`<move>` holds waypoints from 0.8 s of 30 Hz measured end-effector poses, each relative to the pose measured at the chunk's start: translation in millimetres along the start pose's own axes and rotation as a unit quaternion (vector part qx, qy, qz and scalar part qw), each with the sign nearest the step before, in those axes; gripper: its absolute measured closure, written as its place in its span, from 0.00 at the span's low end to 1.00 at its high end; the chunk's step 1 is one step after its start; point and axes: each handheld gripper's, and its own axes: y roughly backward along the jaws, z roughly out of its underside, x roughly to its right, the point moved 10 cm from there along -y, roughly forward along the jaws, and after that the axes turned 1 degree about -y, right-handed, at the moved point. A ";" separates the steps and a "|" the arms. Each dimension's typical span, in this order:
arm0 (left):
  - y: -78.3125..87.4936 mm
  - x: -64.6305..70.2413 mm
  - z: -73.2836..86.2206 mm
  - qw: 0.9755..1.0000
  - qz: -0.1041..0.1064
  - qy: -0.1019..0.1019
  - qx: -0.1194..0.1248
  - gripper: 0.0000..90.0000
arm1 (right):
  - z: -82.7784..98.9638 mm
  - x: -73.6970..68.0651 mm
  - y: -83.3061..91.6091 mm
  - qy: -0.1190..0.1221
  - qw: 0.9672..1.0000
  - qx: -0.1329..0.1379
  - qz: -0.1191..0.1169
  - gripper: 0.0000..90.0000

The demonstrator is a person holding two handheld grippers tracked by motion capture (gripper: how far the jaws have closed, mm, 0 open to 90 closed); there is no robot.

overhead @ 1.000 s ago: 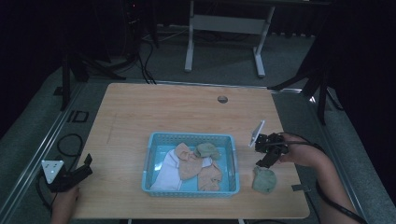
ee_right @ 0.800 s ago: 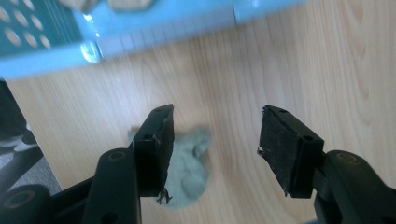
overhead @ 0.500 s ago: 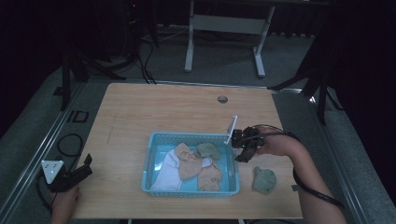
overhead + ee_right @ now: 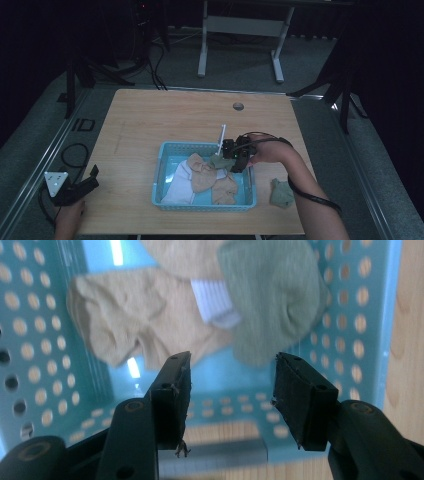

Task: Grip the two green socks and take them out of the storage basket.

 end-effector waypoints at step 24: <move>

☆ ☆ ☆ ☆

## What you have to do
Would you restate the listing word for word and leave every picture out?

## Result below
`<move>` holds waypoints from 0.8 s of 30 Hz measured end-effector poses, each relative to the pose measured at the chunk's start: translation in millimetres along the start pose's own axes and rotation as a unit quaternion (vector part qx, qy, qz and scalar part qw), each with the sign nearest the step before, in those axes; gripper: its absolute measured closure, written as its place in its span, from 0.00 at the span's low end to 1.00 at its high end; the chunk's step 1 is one step after its start; point and axes: each handheld gripper's, and its own axes: y roughly backward along the jaws, z roughly out of its underside, x roughly to its right, the point moved 10 cm from there along -y, roughly forward along the jaws, and after that the axes turned 1 degree about -y, right-handed, at the moved point. A ";" separates the steps and a "|" the arms. Each dimension's typical span, in this order:
arm0 (left):
  - y: -78.3125..87.4936 mm
  - x: -64.6305..70.2413 mm
  - z: -73.2836..86.2206 mm
  - qw: 0.9755..1.0000
  - qz: -0.1041..0.1064
  - qy: -0.1019..0.1019
  - qx: -0.1194..0.1248
  - gripper: 0.0000..90.0000
arm1 (right):
  - z: -82.7784..98.9638 mm
  - x: -73.6970..68.0651 mm
  - y: -83.3061..91.6091 mm
  - qy: -0.1190..0.1221
  - qw: 0.9672..1.0000
  - qx: -0.1329..0.1379
  - qz: -0.1191..0.1169
  - gripper: 0.0000..90.0000

The demonstrator is a person holding two handheld grippers tracked by motion capture (gripper: how far the jaws have closed, mm, 0 open to 90 closed); there is no robot.

overhead @ 1.000 s ago: 
ee_right @ 0.800 s ago: 
overhead @ 0.500 s ago: 
overhead + ee_right @ now: 

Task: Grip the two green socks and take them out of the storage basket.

 end-effector waypoints at step 24: <move>

There is nothing further to this answer.